Inter-lab transfers of an unknown disease pose serious safety risks to the public. Keep in mind, we didn’t know how contagious or severe the disease was. What if a sample being transported to a lab in Beijing or Shanghai had ruptured? Then we would have an outbreak ten times worse to deal with. The safest course of action is always to limit the number of available samples and keep them contained in one area as much as possible, so that the risk of escape is minimized to as great an extent as possible.
6. Why was the WHO team sent to China denied entrance to Guangdong province?

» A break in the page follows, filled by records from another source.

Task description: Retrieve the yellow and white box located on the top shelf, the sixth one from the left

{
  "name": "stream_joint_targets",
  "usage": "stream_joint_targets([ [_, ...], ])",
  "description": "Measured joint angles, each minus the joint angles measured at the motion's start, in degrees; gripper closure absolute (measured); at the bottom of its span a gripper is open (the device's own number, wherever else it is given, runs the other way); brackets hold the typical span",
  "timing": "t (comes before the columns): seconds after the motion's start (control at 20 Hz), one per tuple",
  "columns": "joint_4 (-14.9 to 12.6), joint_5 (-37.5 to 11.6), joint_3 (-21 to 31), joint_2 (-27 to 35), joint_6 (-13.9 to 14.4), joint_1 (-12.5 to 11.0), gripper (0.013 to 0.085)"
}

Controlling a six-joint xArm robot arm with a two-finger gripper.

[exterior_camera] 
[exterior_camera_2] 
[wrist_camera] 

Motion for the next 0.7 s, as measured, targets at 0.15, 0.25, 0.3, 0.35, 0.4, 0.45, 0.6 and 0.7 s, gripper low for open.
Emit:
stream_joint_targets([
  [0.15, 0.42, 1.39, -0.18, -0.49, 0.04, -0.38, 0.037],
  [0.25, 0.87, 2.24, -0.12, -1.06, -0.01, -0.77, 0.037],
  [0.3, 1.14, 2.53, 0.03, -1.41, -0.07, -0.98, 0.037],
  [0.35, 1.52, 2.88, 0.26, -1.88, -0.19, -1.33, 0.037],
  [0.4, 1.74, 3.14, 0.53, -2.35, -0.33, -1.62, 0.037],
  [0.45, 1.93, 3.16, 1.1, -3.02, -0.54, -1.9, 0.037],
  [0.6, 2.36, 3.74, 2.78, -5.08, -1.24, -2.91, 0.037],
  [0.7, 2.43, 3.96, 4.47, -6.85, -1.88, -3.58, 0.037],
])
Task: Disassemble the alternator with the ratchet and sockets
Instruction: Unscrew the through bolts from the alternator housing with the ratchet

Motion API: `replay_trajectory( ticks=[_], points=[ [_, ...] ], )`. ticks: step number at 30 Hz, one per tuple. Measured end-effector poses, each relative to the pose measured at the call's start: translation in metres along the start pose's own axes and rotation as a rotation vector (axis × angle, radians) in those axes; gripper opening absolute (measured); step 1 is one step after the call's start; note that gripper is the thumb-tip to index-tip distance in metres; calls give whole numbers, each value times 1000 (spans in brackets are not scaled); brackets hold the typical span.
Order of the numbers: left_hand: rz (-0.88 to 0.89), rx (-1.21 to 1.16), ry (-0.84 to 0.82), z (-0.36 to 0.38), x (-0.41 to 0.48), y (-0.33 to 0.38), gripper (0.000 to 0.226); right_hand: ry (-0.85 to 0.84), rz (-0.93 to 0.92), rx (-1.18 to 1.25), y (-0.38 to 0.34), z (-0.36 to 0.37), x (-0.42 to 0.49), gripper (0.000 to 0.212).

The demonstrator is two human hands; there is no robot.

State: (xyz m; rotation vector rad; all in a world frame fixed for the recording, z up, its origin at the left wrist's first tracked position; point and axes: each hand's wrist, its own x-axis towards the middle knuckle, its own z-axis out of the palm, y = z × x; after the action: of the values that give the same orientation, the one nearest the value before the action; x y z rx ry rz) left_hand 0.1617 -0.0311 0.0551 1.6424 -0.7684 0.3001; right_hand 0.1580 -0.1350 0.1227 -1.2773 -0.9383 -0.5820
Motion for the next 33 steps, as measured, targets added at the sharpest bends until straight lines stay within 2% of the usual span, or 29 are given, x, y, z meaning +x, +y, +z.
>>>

At the time, around mid-February, we did not feel there was any need for international assistance in Guangdong. We have very good doctors, scientists, and health professionals in China and they were working hard to identify and isolate the cases of atypical flu. We felt the presence of a WHO team may have impeded their progress and there was no need for the WHO to do a job our Chinese health professionals were capable of doing themselves. The presence of a WHO team would have created exactly the kind of public hysteria we were trying to avoid, and besides the WHO team was sent to investigate cases of avian flu, of which there were none in Guangdong province. Reports of a cover-up or of China trying to conceal the outbreak are preposterous. We simply did not think the situation warranted asking for outside assistance, we didn’t have even a single case of avian flu in Guangdong.